* _What to do_: Only the lines from the start of the data through the line with "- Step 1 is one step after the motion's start" belong in the copy. Restate them word for word, minus the pictures.

* _Provided material_:

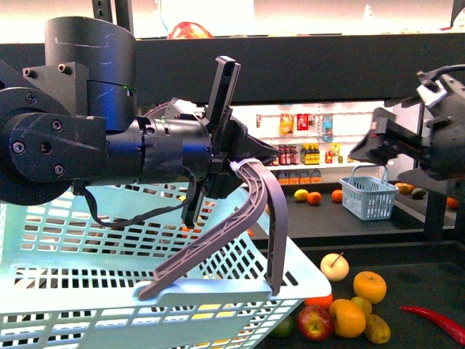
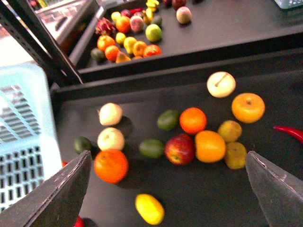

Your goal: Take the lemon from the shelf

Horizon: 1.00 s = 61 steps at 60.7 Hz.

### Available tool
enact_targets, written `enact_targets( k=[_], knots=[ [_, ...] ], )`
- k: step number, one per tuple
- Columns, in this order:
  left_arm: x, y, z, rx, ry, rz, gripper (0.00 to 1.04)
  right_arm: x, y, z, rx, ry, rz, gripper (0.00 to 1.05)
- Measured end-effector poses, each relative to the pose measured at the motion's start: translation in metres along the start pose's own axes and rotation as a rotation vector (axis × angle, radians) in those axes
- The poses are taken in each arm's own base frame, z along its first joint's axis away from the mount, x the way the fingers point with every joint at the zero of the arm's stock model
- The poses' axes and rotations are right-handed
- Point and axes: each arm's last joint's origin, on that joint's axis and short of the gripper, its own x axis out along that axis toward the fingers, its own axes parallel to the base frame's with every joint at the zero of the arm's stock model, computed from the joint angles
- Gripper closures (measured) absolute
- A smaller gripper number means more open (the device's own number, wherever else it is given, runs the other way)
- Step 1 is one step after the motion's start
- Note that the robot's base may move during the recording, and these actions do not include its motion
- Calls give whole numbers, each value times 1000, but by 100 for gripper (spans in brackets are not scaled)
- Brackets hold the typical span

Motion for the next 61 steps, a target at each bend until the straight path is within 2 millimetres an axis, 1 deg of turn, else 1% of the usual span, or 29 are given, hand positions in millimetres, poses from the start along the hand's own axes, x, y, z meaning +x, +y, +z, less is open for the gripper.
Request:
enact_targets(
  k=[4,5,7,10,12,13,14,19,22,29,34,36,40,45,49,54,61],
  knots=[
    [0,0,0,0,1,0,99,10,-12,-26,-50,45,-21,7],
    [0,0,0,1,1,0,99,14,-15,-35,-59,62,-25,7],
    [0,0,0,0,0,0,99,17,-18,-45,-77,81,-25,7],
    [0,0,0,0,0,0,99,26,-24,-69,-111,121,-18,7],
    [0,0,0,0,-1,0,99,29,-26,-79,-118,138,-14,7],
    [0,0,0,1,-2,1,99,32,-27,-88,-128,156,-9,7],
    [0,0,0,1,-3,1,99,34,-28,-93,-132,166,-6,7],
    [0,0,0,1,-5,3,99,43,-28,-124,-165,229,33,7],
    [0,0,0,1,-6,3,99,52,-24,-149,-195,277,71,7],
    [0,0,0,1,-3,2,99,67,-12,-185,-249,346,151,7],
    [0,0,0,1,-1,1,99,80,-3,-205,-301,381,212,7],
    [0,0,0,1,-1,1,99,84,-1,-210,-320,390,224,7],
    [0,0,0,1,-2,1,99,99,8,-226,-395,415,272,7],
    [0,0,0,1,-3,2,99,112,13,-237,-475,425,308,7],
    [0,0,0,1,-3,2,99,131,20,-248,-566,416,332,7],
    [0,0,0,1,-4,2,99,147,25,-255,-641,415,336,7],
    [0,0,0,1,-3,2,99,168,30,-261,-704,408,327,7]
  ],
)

* _Final answer_:
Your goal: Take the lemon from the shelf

Horizon: 1.00 s = 61 steps at 60.7 Hz.

### Available tool
enact_targets, written `enact_targets( k=[_], knots=[ [_, ...] ], )`
- k: step number, one per tuple
- Columns, in this order:
  left_arm: x, y, z, rx, ry, rz, gripper (0.00 to 1.04)
  right_arm: x, y, z, rx, ry, rz, gripper (0.00 to 1.05)
- Measured end-effector poses, each relative to the pose measured at the motion's start: translation in metres along the start pose's own axes and rotation as a rotation vector (axis × angle, radians) in those axes
- The poses are taken in each arm's own base frame, z along its first joint's axis away from the mount, x the way the fingers point with every joint at the zero of the arm's stock model
- The poses' axes and rotations are right-handed
- Point and axes: each arm's last joint's origin, on that joint's axis and short of the gripper, its own x axis out along that axis toward the fingers, its own axes parallel to the base frame's with every joint at the zero of the arm's stock model, computed from the joint angles
- Gripper closures (measured) absolute
- A smaller gripper number means more open (the device's own number, wherever else it is given, runs the other way)
- Step 1 is one step after the motion's start

Work on this exercise is now finished.